Logo Questions Linux Laravel Mysql Ubuntu Git Menu
 

Apply function to column before filtering

I have a column in my database called coordinates, now the coordinates column contains information on the range of time an object takes up within my graph. I want to allow the user to filter by the date, but the problem is I use a function to determine the date normally.
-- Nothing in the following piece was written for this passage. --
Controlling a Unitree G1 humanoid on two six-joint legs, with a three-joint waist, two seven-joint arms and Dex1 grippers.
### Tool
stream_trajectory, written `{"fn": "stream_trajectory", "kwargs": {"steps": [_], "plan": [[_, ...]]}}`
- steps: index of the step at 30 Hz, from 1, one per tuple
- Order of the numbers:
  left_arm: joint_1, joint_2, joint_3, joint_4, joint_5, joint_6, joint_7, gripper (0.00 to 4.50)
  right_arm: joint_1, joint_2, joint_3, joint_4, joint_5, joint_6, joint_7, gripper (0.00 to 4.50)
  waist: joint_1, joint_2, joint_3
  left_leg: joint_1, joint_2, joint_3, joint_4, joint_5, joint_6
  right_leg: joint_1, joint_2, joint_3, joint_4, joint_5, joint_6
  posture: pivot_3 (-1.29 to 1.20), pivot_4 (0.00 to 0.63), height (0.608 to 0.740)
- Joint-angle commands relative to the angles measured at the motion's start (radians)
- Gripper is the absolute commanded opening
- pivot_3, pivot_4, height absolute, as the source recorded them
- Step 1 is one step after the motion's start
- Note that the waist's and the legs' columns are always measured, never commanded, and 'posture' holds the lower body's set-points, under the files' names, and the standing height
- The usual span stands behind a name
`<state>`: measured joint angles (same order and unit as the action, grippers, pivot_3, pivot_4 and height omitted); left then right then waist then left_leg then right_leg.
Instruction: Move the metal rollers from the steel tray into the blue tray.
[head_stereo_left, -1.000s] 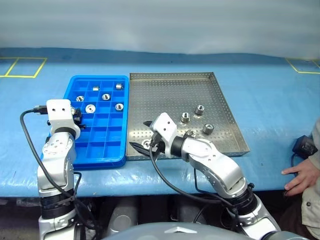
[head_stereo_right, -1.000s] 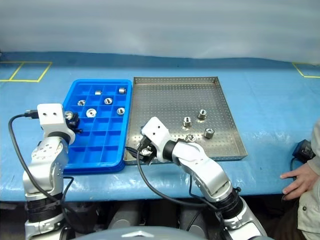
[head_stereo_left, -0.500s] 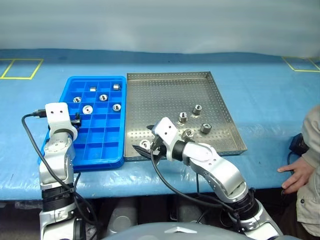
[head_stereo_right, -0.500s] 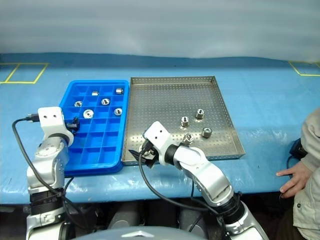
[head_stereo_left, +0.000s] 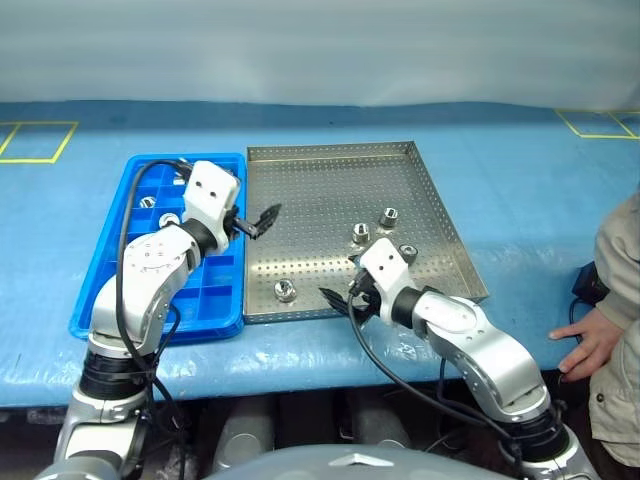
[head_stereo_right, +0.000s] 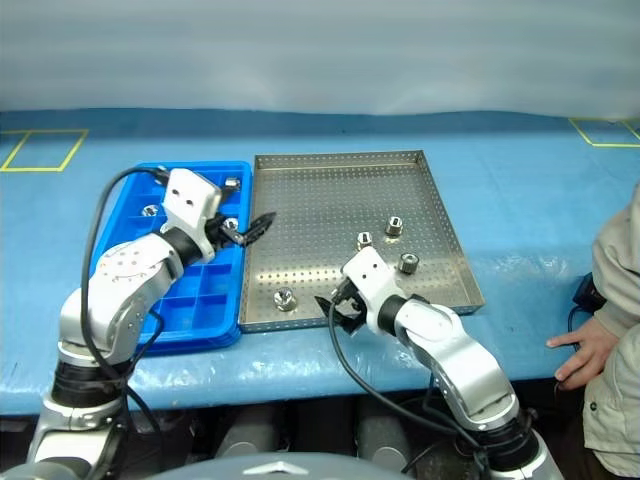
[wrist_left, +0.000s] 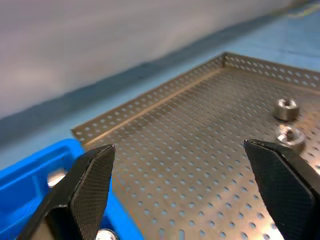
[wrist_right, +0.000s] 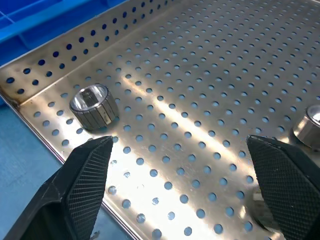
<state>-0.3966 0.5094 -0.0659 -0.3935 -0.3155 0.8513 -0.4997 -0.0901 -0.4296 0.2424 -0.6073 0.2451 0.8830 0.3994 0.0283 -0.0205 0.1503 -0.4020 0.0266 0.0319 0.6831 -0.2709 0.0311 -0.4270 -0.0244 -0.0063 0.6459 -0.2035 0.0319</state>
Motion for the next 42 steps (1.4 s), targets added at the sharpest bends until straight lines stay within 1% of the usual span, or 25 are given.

Take:

# query_result is the result of some filter operation
for obj in query_result:
    time_range, altitude_range = get_shape_range(obj.coordinates)
    # time range for example would be "2006-06-01 07:56:17 - ..."

Now if I wanted to filter by date, I would want to is a like:

query_result = query_result.filter(
    DatabaseShape.coordinates.like('%%%s%%' % date))

But the problem is I first need to apply get_shape_range to coordinates in order to receive a string. Is there any way to do ... I guess a transform_filter operation? Such that before the like happens, I apply some function to coordinates? In this case I would need to write a get_time_range function that returned only time, but the question remains the same.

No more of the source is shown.